There were stockbrokers to see in the morning. A new chapter of life to begin.

Victor Tyo had brought Dmitri Baronski's private memory cores with him when he returned from the Prezda with her furniture and clothes and trinkets. "I figured you were the best person to sort through the bytes," he had told her. "The rest of Baronski's girls should be told where they stand. And somehow I don't think they'll be too keen on hearing it from me."

She'd given every piece of that clothing to a charity shop in Stanground, along with the cheaper jewellery. The other girls she had called one at a time, telling them the way it was now, arranging for them to pick up their cut from Dmitri's Zurich account. But the rest of the data, the finance and industry gossip the old man was supposed to squirt over to the Dolgoprudnensky, that was interesting. She could see some valuable deals opening up if the knowledge was exploited properly by Fabian's cargo agents.

The breeze was growing chilly now. She went back into the bedroom, sliding the glass door shut behind her. Fragments of the city's street lighting leaked round the edges of the curtains, giving the room's white furniture a phosphorescent hue.

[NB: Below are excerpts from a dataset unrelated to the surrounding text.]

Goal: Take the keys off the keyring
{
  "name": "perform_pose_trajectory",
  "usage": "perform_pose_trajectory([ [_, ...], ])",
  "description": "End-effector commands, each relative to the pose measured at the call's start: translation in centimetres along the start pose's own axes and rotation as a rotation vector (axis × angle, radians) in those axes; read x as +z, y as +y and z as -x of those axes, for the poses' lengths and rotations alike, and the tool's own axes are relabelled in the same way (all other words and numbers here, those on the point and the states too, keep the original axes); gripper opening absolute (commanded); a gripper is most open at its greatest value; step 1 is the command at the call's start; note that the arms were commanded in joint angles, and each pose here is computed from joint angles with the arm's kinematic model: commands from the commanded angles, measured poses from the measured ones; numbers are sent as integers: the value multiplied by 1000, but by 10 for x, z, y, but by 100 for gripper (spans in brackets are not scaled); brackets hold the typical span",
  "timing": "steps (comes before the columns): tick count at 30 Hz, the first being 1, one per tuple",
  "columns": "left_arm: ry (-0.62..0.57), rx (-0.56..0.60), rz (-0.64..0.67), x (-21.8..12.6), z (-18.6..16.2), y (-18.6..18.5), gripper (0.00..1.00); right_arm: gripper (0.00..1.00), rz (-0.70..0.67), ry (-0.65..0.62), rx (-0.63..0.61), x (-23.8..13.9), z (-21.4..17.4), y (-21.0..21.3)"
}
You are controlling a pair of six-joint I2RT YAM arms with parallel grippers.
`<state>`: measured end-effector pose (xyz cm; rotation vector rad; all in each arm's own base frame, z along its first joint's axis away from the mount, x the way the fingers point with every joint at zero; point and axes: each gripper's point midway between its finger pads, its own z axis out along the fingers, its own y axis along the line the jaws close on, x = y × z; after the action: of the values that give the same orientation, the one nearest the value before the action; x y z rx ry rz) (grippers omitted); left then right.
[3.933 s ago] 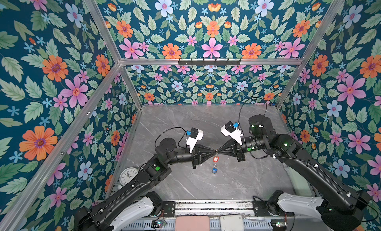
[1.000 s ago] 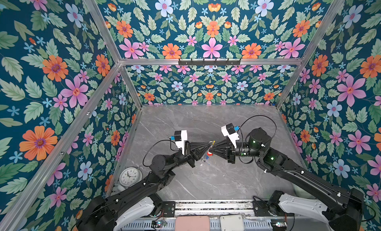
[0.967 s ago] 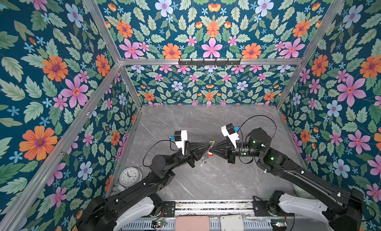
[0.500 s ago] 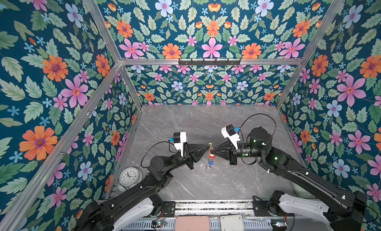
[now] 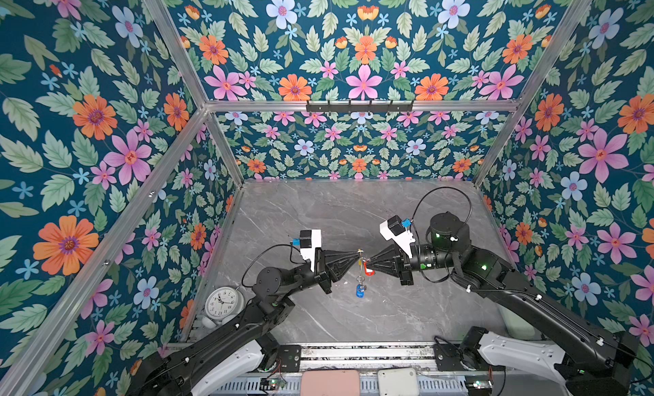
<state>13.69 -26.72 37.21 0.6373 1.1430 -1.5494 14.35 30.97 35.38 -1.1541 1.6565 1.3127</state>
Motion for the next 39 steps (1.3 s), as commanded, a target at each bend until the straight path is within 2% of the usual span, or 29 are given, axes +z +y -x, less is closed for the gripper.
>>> perform_pose_trajectory([
  [1,0,32,-47,0,4,-11,0,0,-1,19,-24,-4,0,1],
  [14,39,9,-101,0,-2,-20,0,0,-16,42,-35,-11,11,-10],
  [27,-53,-36,-185,-6,10,-34,0,0,32,46,-15,-5,7,-9],
  [39,-80,-48,-214,-5,16,-37,0,0,42,44,-5,-2,3,-10],
])
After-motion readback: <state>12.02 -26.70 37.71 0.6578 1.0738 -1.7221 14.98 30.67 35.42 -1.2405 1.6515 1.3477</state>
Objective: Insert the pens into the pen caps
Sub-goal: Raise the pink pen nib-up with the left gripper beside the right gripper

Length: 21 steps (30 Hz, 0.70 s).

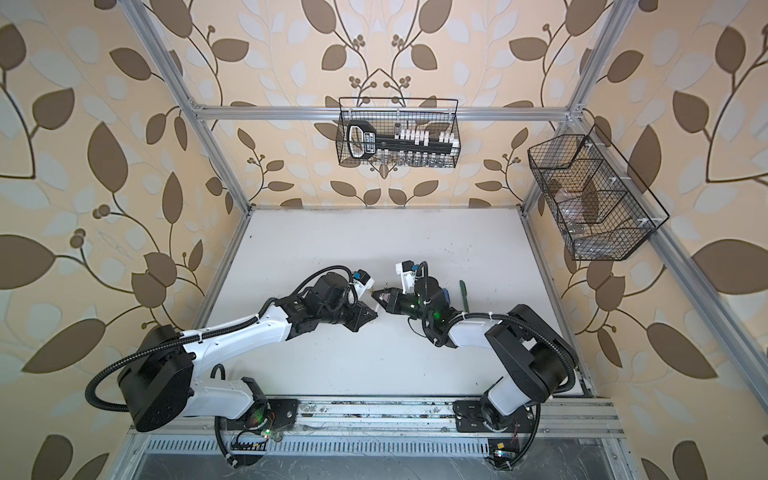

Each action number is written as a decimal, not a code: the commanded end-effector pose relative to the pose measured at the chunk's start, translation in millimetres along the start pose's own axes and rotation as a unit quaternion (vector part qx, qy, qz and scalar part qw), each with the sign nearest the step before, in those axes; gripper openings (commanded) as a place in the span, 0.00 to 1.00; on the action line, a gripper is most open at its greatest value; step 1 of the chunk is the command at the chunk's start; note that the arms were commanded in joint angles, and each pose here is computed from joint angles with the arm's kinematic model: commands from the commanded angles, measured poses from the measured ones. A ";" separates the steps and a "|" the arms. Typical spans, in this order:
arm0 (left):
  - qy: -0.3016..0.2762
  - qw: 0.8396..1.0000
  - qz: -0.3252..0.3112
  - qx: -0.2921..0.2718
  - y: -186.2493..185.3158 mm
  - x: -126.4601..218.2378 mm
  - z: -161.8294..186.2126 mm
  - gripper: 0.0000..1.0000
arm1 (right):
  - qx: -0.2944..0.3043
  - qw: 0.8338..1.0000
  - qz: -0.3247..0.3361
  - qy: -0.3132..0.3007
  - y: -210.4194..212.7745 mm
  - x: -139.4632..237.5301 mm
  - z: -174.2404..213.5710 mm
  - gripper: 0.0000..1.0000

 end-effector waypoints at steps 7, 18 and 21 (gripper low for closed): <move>-0.056 0.997 0.039 0.024 -6.4 17.8 -6.6 0.52 | 0.028 0.999 -0.016 -0.031 8.5 16.8 -15.4 0.00; -0.069 0.979 0.184 0.052 -13.6 26.8 -17.4 0.67 | 0.056 0.997 -0.016 -0.050 25.4 43.8 -16.1 0.00; -0.053 0.976 0.208 0.050 -15.8 21.5 -18.1 0.67 | 0.061 0.996 -0.024 -0.054 31.4 44.5 -16.9 0.00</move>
Point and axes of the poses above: each gripper's point midway between its finger pads, its own x axis back along the fingers, its own y axis along the line the jaws close on, z = x × y, the point moved 10 cm from there along x, back along the fingers, and after that the axes turned 11 degrees about x, right-handed, at the moved point
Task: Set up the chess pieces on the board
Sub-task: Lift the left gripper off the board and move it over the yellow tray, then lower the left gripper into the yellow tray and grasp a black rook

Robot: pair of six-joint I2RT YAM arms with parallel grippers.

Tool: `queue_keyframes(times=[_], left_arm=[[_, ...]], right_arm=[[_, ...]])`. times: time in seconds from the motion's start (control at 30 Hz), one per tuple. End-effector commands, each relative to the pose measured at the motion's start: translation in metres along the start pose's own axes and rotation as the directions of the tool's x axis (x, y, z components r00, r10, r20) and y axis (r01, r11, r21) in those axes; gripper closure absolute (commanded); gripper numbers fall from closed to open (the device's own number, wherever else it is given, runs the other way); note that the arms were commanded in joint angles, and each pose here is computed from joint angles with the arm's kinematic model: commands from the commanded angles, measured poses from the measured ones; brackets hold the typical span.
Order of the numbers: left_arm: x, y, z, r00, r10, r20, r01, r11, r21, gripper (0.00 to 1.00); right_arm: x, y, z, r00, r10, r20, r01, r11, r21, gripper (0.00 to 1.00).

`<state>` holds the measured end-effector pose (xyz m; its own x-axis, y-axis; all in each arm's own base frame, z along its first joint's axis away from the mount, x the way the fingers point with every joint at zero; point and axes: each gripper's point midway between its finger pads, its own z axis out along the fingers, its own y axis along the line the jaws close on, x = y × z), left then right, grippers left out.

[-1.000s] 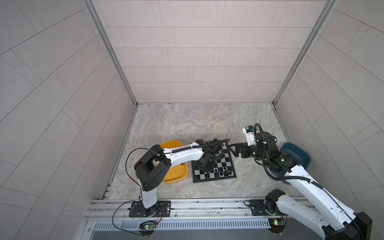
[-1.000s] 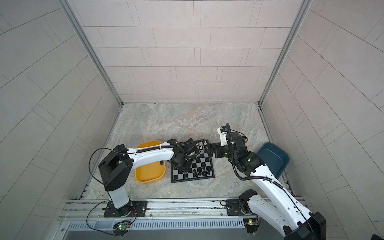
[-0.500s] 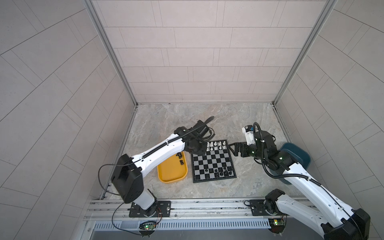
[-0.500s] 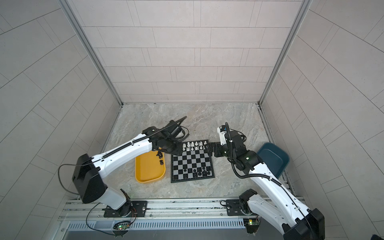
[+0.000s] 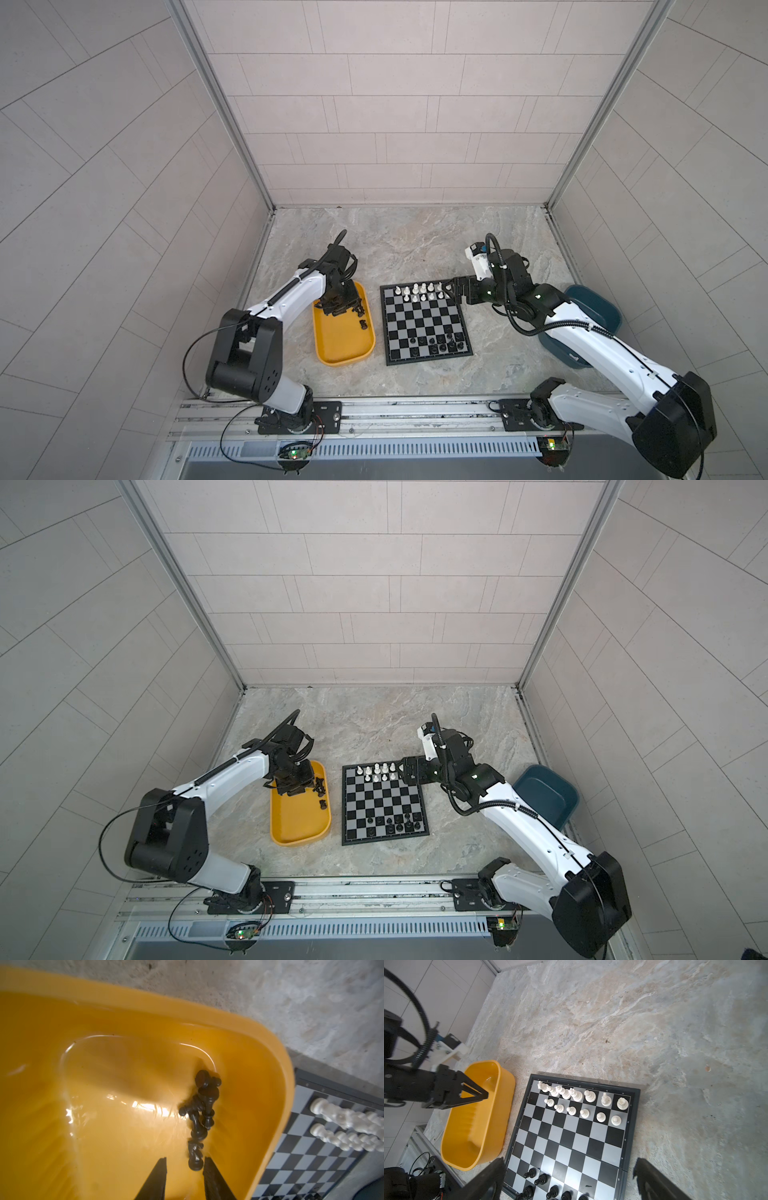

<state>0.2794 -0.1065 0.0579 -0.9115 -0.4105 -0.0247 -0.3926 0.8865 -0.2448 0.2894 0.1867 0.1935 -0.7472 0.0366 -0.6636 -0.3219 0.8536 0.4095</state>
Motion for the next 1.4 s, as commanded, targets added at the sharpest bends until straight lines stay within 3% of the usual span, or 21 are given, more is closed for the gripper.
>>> queue_keyframes(times=[0.0, 0.17, 0.7, 1.03, 1.37], left_arm=[[-0.012, -0.013, 0.003, 1.0, -0.015, 0.009, 0.015, 0.999, 0.031, 0.66], [-0.01, -0.012, 0.018, 0.997, -0.075, -0.022, 0.075, 0.997, 0.025, 0.68], [0.011, -0.01, 0.04, 0.991, -0.099, -0.091, 0.098, 0.995, -0.017, 0.68], [0.009, -0.008, 0.017, 0.998, -0.033, -0.053, 0.032, 0.999, -0.032, 0.62], [0.02, -0.005, 0.015, 0.997, -0.028, -0.078, 0.025, 0.999, -0.043, 0.66]], right_arm=[[-0.01, 0.01, -0.004, 0.999, -0.019, 0.031, 0.02, 0.999, -0.032, 0.02], [-0.009, 0.009, -0.003, 0.999, -0.025, 0.029, 0.026, 0.999, -0.03, 0.02], [-0.005, 0.002, -0.001, 1.0, -0.019, 0.02, 0.02, 1.0, -0.016, 0.02], [-0.002, 0.001, 0.0, 1.0, -0.011, 0.018, 0.011, 1.0, -0.018, 0.02], [-0.001, 0.0, 0.001, 1.0, -0.004, 0.016, 0.004, 1.0, -0.019, 0.02]])
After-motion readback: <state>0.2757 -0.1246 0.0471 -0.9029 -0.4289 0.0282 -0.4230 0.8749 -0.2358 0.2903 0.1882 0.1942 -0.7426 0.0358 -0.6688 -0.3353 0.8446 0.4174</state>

Fabian was asleep, sprawled belly down across the double bed where she'd left him. She wondered if it was illegal for a guardian to sleep with her ward. More than likely. If only he wasn't so terribly young. But he was hers for three whole years, until he was eighteen. Nothing in her life had lasted three years before. And after three years, well… Dreams were part of Peterborough too.

She smiled down at him, and slipped the robe from her shoulders. He stirred as she slid on to the bed beside him.